Un mur protégé du XVIIe siècle
La Toupie tourne déjà depuis un petit moment. Autant dire depuis 2022-2023 et le concours « des folies architecturales du XXIe siècle » impulsé par la Ville de Montpellier. Non content de tourner, elle a même rebondi. Initialement pressentie du côté du Corum comme coup de cœur, elle a été repositionnée par Altemed sur cette dent creuse d’entrée de ZAC. Au débouché de la rue Albert Leenhardt, lui-même architecte en son temps, les Montpelliérains connaissent ce pan de mur ancien, soutenu depuis « plusieurs étais » et à l’avenir incertain.

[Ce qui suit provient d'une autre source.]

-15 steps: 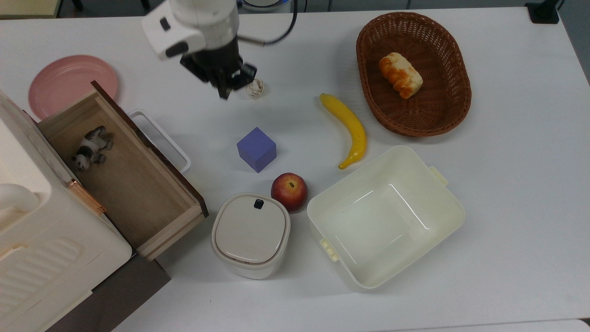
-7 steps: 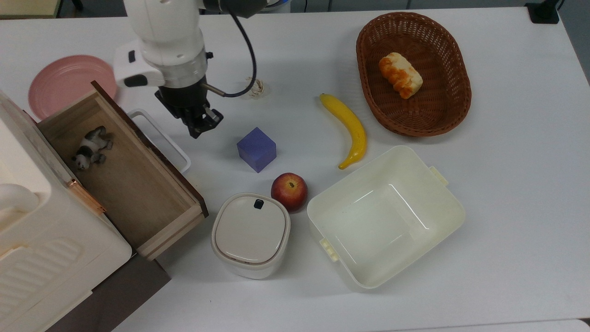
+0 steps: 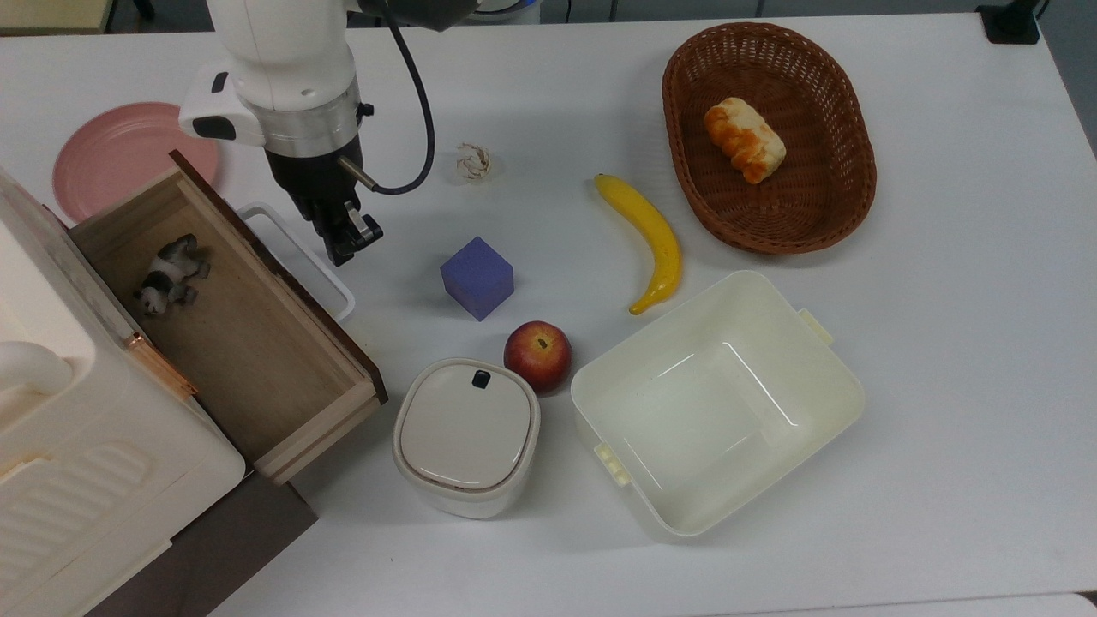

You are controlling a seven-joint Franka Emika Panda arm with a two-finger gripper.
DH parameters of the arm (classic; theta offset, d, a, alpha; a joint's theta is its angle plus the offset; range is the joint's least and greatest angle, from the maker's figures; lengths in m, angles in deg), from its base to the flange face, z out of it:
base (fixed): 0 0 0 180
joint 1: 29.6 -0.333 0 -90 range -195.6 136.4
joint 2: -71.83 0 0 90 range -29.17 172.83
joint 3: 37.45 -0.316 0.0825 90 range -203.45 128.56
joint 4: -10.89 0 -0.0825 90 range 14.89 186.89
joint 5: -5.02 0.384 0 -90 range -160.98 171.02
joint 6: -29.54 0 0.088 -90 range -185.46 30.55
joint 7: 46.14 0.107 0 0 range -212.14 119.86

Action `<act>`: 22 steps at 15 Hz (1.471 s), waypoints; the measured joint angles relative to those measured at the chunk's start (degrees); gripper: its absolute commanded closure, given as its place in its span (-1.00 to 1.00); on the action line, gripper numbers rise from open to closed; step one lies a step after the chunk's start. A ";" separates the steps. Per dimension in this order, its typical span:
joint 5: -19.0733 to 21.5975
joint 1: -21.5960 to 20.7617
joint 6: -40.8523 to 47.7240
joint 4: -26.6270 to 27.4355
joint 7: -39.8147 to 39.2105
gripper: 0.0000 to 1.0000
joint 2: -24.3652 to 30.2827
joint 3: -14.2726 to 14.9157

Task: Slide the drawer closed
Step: 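Move the gripper down to the front panel of the open wooden drawer, then push the drawer front with the gripper into the wooden cabinet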

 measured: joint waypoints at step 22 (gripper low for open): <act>0.01 2.63 -3.17 0.03 0.74 1.00 -2.92 0.16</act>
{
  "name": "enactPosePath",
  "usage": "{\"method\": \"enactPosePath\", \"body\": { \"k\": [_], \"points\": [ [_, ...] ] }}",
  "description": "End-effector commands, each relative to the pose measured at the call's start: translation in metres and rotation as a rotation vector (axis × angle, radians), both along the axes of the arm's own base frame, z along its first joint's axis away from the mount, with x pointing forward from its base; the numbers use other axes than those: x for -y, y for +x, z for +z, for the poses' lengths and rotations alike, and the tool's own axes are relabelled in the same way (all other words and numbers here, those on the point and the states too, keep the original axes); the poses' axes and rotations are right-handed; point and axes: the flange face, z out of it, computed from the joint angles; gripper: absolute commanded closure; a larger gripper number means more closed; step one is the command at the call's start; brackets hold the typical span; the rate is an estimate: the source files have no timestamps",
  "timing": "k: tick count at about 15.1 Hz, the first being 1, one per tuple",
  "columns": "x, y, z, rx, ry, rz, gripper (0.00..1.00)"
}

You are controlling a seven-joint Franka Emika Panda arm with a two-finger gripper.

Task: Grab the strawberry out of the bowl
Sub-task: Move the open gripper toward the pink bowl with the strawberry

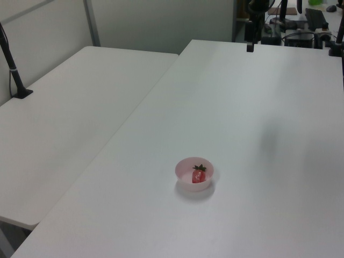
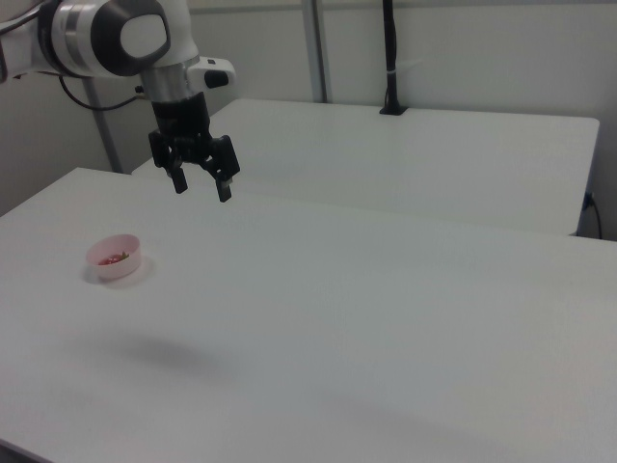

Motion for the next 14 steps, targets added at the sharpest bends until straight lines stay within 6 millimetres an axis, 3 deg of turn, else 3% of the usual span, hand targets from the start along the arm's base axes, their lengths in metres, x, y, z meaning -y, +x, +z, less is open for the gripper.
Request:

Il a été intégré à la Toupie, ainsi en a décidé l’architecte des Bâtiments de France. Ce qui ne semble pas froisser outre mesure Thomas Landemaine de TLA Architectes. « Ce mur du XVIIe siècle est magnifique et il fallait absolument le préserver. C’est un site qui est un peu un mouton à cinq pattes et qui nous allait bien car il est à l’image de notre projet inédit. »
Avec un rooftop au sommet
Environ 45 personnes travailleront dans la Toupie, qui est une folie environnementale, et le lieu sera géré selon les principes de l’économie sociale et solidaire. Côté distribution, elle comprendra principalement un café tiers-lieu en rez-de-chaussée, trois niveaux intermédiaires avec des plateaux de bureaux participatifs et, au dernier étage, des espaces partagés avec cuisine et salles de réunions ou de formations, ainsi qu'un rooftop de 100 m². Pour Laurent Nison, adjoint au maire en charge de l’Urbanisme durable, « Montpellier est une folie architecturale. De la ville ancienne jusqu’aux nouveaux quartiers, c’est une grande fierté d’avoir un paysage urbain et un cadre de vie extrêmement beaux. Ce projet participe au rééquilibrage de la ville et avec sa diversité des usages permettra demain aux habitants de dire leur fierté d’habiter le quartier de la gare. »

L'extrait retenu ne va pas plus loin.